* **WHAT YOU ARE ASKED TO DO**
Extract the listing in its entirety, keeping each line identical to the original.

* **COLLECTED MATERIAL**
-.-.-

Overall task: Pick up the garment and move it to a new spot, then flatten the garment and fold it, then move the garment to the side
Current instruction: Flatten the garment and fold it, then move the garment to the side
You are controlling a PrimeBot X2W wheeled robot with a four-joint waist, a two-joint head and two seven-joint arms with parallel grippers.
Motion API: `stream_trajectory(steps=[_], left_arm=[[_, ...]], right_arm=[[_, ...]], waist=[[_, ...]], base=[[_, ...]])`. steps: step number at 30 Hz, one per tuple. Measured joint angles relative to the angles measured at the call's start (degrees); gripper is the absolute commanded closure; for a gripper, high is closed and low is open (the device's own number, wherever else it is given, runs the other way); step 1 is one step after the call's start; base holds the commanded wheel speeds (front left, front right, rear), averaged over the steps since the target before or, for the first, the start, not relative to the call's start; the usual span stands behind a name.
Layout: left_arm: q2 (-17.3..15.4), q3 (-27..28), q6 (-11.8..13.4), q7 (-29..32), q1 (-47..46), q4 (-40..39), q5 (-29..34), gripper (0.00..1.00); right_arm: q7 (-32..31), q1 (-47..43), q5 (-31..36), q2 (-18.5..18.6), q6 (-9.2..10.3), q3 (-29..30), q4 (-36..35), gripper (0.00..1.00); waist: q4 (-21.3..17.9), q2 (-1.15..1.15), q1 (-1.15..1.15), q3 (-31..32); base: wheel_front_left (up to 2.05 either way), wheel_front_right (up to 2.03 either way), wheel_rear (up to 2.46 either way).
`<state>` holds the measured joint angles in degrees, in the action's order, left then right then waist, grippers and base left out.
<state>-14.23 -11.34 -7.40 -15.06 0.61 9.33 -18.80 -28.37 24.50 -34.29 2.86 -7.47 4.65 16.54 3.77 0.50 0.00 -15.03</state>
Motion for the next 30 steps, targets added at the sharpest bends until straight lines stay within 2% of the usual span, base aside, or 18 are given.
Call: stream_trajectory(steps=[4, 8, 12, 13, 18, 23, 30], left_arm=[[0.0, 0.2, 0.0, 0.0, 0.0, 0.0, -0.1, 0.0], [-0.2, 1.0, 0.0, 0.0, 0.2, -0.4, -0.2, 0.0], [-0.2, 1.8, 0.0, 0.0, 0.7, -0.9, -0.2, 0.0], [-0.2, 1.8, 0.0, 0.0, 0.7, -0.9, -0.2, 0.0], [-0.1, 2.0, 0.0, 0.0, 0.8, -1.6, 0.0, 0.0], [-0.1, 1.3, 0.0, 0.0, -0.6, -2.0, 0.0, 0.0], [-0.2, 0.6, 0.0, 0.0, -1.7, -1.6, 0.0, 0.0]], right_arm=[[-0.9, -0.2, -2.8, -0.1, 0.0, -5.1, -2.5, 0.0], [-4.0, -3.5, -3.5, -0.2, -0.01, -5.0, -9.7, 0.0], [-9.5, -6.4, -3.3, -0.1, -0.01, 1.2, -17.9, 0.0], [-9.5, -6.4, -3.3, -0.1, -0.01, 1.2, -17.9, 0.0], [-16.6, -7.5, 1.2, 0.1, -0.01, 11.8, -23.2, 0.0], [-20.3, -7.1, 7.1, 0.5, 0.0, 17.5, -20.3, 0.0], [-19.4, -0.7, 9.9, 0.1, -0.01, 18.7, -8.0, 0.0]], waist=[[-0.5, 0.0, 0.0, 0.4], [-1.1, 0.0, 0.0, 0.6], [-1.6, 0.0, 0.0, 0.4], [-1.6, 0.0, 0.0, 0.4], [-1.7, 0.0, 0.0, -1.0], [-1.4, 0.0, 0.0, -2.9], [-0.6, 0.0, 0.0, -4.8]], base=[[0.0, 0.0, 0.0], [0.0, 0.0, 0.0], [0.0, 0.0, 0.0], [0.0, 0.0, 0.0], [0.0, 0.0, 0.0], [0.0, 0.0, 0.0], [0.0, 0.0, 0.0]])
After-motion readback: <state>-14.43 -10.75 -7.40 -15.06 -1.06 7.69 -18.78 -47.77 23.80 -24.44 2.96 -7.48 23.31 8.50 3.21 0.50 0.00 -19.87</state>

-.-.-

* **ANSWER TO THE PROBLEM**
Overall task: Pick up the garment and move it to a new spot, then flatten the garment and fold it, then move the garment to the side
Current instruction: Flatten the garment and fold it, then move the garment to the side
You are controlling a PrimeBot X2W wheeled robot with a four-joint waist, a two-joint head and two seven-joint arms with parallel grippers.
Motion API: `stream_trajectory(steps=[_], left_arm=[[_, ...]], right_arm=[[_, ...]], waist=[[_, ...]], base=[[_, ...]])`. steps: step number at 30 Hz, one per tuple. Measured joint angles relative to the angles measured at the call's start (degrees); gripper is the absolute commanded closure; for a gripper, high is closed and low is open (the device's own number, wherever else it is given, runs the other way); step 1 is one step after the call's start; base holds the commanded wheel speeds (front left, front right, rear), averaged over the steps since the target before or, for the first, the start, not relative to the call's start; the usual span stands behind a name.
Layout: left_arm: q2 (-17.3..15.4), q3 (-27..28), q6 (-11.8..13.4), q7 (-29..32), q1 (-47..46), q4 (-40..39), q5 (-29..34), gripper (0.00..1.00); right_arm: q7 (-32..31), q1 (-47..43), q5 (-31..36), q2 (-18.5..18.6), q6 (-9.2..10.3), q3 (-29..30), q4 (-36..35), gripper (0.00..1.00); waist: q4 (-21.3..17.9), q2 (-1.15..1.15), q1 (-1.15..1.15), q3 (-31..32); base: wheel_front_left (up to 2.05 either way), wheel_front_right (up to 2.03 either way), wheel_rear (up to 2.46 either way).
`<state>` holds the measured joint angles in degrees, in the action's order, left then right then waist, grippers and base left out.
<state>-14.23 -11.34 -7.40 -15.06 0.61 9.33 -18.80 -28.37 24.50 -34.29 2.86 -7.47 4.65 16.54 3.77 0.50 0.00 -15.03</state>
Motion for the next 30 steps, targets added at the sharpest bends until straight lines stay within 2% of the usual span, base aside, or 18 are given.
Call: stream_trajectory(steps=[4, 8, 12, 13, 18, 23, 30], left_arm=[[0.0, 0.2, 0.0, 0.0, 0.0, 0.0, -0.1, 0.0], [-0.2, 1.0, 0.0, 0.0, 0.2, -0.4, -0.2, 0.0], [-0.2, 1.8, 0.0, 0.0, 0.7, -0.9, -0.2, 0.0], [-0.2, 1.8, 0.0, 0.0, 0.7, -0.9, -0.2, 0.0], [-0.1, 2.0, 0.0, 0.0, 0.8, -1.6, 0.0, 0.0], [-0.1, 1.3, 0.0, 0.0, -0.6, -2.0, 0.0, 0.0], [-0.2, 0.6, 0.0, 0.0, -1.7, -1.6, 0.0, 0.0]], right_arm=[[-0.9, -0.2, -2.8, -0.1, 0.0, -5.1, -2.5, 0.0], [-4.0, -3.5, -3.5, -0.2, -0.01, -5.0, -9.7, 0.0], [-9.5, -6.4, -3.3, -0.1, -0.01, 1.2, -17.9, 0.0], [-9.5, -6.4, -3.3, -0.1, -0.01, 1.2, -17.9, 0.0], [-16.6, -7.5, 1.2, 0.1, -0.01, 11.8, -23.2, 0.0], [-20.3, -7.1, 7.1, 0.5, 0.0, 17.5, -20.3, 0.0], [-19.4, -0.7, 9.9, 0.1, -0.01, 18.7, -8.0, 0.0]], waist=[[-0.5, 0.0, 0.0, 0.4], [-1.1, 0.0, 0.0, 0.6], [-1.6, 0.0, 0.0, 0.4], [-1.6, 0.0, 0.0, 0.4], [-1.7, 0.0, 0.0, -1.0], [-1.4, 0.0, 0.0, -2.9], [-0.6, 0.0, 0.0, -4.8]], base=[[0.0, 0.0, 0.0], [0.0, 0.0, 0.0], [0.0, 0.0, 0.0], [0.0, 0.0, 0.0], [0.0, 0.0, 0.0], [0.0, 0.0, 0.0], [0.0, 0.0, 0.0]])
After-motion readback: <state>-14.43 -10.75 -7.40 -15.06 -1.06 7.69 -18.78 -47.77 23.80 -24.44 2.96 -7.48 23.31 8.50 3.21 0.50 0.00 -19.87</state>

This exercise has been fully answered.